:: Data below ::

━━━━━━━━━━

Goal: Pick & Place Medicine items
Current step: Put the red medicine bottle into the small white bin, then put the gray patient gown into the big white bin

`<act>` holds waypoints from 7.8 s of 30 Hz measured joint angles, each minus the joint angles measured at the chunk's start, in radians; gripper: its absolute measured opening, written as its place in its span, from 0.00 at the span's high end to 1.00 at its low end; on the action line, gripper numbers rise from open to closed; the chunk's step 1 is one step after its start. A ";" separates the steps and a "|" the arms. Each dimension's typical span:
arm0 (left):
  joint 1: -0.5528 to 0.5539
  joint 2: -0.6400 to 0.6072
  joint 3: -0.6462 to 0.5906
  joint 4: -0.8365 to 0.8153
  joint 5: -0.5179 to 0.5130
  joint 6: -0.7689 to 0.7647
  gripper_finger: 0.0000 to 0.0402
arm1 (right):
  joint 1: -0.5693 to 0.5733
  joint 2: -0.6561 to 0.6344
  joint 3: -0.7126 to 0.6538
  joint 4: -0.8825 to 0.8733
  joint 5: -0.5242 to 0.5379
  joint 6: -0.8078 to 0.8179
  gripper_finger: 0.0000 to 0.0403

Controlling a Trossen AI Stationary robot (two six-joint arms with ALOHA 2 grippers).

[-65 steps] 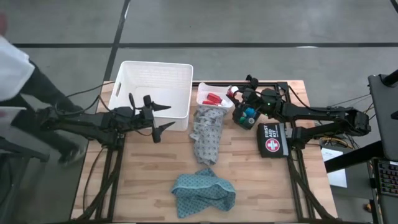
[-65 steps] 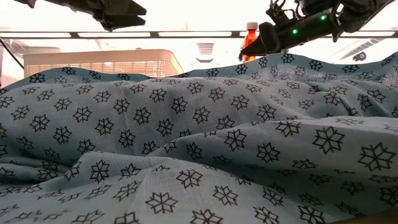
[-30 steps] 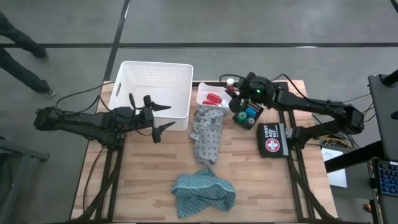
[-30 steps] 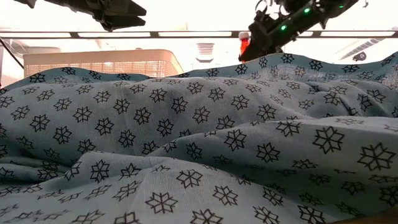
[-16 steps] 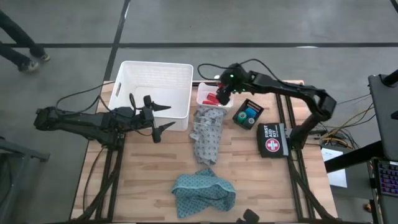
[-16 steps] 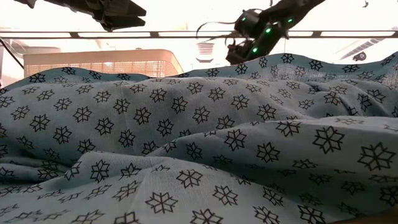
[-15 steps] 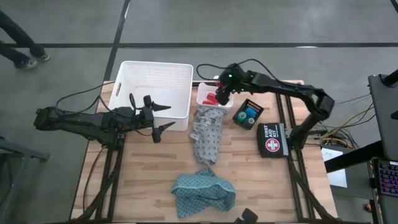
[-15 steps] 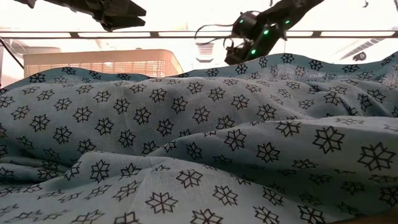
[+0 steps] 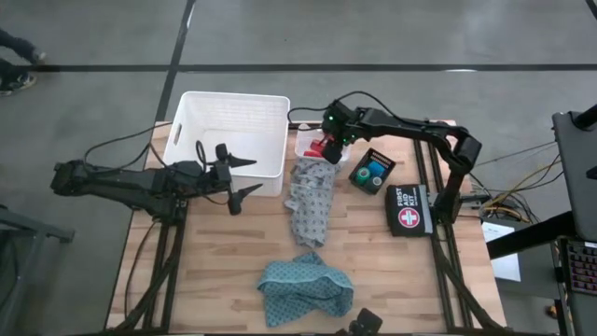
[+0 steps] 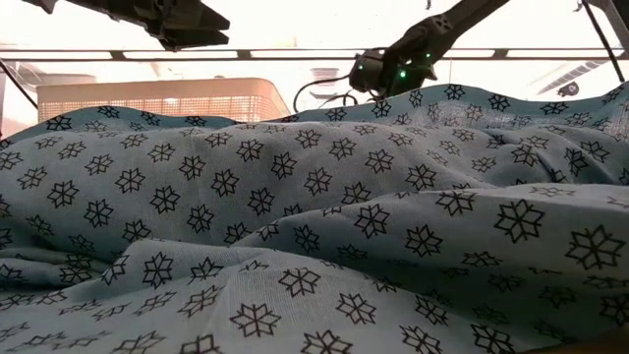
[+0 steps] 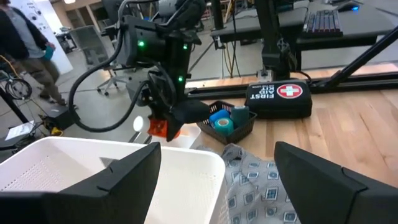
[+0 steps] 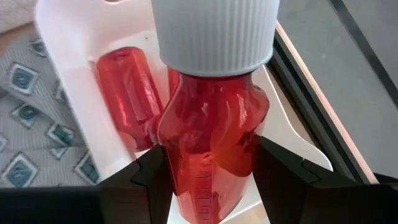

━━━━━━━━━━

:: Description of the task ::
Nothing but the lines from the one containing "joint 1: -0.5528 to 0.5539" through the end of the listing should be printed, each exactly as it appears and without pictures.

:: Output below ::
  joint 1: -0.5528 to 0.5539
  joint 2: -0.6400 to 0.6072
  joint 3: -0.6462 to 0.5906
  joint 4: -0.8365 to 0.8153
  joint 5: -0.5179 to 0.5130
  joint 6: -0.7689 to 0.7647
  gripper_finger: 0.0000 to 0.0402
arm1 (right):
  joint 1: -0.5693 to 0.5733
  joint 2: -0.6561 to 0.6344
  joint 3: -0.7126 to 0.6538
  joint 4: -0.8825 to 0.8733
  joint 5: -0.5242 to 0.5379
  joint 6: -0.8078 to 0.8179
  gripper_finger: 0.0000 to 0.0403

Controlling a Trossen AI Stationary robot (two six-joint arms with ALOHA 2 grippers).

[-65 steps] 
[-65 steps] 
[-30 steps] 
[-30 steps] 
[-16 steps] 
[-16 steps] 
[-15 steps] 
[-15 steps] 
[+0 steps] 
[+0 steps] 
[+0 steps] 
[+0 steps] 

This concludes the exercise.